Spyke
world·World Newsbybabysandpiper

Want to take a dip in Paris? River Seine reopens to public swimming for first time in a century

For the first time in over a century, Parisians and tourists will be able to take a refreshing dip in the River Seine. The long-polluted waterway is finally opening up as a summertime swim spot following a 1.4 billion euro ($1.5 billion) cleanup project that made it suitable for Olympic competitions last year.

Three new swimming sites on the Paris riverbank will open on Saturday — one close to Paris’ Notre Dame Cathedral, another near the Eiffel Tower and a third in eastern Paris.

Swimming in the Seine has been illegal since 1923, with a few exceptions, due to pollution and risks posed by river navigation. Taking a dip outside bathing areas is still banned for safety reasons.

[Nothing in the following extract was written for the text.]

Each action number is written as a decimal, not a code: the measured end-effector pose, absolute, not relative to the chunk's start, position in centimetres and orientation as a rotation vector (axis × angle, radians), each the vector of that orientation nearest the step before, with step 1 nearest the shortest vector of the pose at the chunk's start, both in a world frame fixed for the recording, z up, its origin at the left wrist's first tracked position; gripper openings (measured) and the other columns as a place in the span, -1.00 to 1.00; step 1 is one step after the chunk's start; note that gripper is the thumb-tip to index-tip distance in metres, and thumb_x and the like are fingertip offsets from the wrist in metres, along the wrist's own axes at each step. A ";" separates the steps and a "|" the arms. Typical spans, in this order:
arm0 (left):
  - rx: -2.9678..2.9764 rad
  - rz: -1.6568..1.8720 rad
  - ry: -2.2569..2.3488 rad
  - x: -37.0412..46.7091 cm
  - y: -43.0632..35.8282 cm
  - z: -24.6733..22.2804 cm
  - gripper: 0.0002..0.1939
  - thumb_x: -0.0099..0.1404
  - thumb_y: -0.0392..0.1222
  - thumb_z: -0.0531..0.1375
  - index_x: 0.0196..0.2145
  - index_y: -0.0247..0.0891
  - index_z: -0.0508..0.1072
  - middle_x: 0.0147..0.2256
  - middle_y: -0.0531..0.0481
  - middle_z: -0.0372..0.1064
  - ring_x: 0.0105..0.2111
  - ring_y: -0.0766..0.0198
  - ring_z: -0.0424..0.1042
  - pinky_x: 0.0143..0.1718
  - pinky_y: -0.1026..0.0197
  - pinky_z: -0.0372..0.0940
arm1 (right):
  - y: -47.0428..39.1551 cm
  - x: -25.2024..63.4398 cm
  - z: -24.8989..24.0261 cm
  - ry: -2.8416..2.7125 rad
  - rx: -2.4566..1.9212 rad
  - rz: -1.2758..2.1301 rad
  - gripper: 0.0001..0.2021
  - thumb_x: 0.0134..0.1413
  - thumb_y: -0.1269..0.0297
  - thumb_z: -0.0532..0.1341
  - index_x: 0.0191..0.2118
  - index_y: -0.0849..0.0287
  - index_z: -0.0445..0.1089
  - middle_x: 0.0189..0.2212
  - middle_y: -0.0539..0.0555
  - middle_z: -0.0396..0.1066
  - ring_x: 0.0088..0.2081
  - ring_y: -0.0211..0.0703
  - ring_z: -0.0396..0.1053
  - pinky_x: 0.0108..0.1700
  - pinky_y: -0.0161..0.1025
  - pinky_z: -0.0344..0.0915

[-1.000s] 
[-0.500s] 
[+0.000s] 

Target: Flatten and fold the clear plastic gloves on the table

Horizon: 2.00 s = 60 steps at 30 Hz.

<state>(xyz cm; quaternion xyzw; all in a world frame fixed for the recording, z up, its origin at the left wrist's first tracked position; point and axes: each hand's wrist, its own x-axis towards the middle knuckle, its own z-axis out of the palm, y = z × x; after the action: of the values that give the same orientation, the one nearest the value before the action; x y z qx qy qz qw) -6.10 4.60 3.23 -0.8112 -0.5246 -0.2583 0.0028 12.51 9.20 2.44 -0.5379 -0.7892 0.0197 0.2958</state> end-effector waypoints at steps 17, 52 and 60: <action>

Want to take a dip in Paris? River Seine reopens to public swimming for first time in a centuryhttps://apnews.com/article/paris-swimming-seine-river-public-6ff093114f6addf0489b2bea952789e1Open linkView original on sopuli.xyz
jlai.lu

It's controlled every day and closed if there's any danger, for example after heavy rains bringing more pollution than usual. They have started finding different forms of life that only happen in very clean waters, it's pretty cool. One of the few positive ecological news lately.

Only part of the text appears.